No April Fool's joke: DBS says IPI may rise to 8.9%
The bank cites the rise in NODX and electronics products as reasons why the Industrial production index for April could rise higher than the 4% forecast.
The government is due to announce the figures today.
In a statement, the bank said that it penciled in an 8.9% IPI, while consensus is looking at 4.1% YoY.
"The reason for such optimism despite the current downside risks to global growth stems from two key factors. Firstly, real non-oil domestic exports were up by a healthy 8.7% YoY in April following a decline of 4.1% in March. Sales for both electronics and biomedical products were fairly strong to deliver the healthy export performance.

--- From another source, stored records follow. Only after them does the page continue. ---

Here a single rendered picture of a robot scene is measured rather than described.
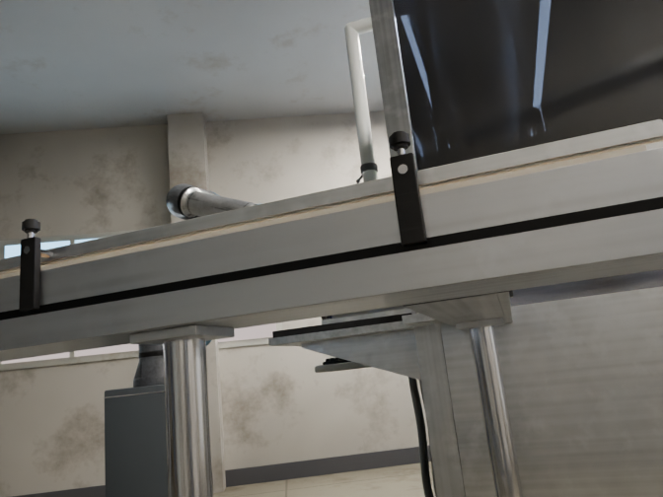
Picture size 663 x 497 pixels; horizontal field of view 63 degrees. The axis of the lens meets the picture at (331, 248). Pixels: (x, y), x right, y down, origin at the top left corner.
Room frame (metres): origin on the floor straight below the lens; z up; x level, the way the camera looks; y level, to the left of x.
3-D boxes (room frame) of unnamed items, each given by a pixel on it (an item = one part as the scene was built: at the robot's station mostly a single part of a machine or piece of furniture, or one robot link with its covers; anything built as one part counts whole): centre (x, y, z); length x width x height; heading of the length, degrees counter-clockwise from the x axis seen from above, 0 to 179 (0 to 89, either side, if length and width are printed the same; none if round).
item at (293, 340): (1.73, -0.14, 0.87); 0.70 x 0.48 x 0.02; 163
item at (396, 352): (1.50, -0.05, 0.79); 0.34 x 0.03 x 0.13; 73
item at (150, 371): (1.68, 0.57, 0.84); 0.15 x 0.15 x 0.10
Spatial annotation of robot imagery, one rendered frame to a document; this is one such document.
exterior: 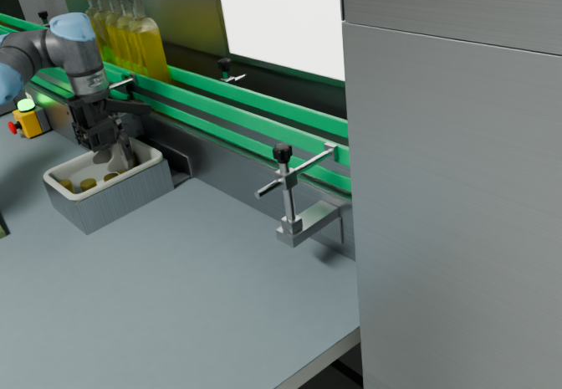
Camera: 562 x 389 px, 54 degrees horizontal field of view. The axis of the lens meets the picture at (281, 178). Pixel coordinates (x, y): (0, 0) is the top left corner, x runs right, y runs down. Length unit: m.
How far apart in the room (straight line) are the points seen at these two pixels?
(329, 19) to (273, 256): 0.45
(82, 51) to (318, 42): 0.46
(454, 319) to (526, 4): 0.34
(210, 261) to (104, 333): 0.22
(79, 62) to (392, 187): 0.75
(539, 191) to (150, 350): 0.63
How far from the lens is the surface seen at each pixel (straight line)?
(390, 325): 0.72
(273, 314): 0.91
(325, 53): 1.08
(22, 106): 1.75
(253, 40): 1.24
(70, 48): 1.16
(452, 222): 0.56
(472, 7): 0.46
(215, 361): 0.87
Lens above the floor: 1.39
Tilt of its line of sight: 31 degrees down
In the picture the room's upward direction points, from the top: 8 degrees counter-clockwise

Secondly, while manufacturing PMI has dipped to contraction zone in April, it was actually still in the expansion (above 50) level in March. Note that the manufacturing PMI typically has a one month lead time against the industrial production index. So as far as April is concerned, production level should still remain strong although the same can’t be said for the subsequent months," the bank said.
DBS Research. however, cautioned investors to monitor the IPI readings for May and June as overall industrial production output is "highly likely" to slump in the said months due to the worsening outlook in the Eurozone and the moderate economic growth in the US.
Asia, too, is increasingly showing some signs of moderation as well, the bank said.
DBS Research forecasts the overall manufacturing growth to pullback in the 2Q12 GDP figures.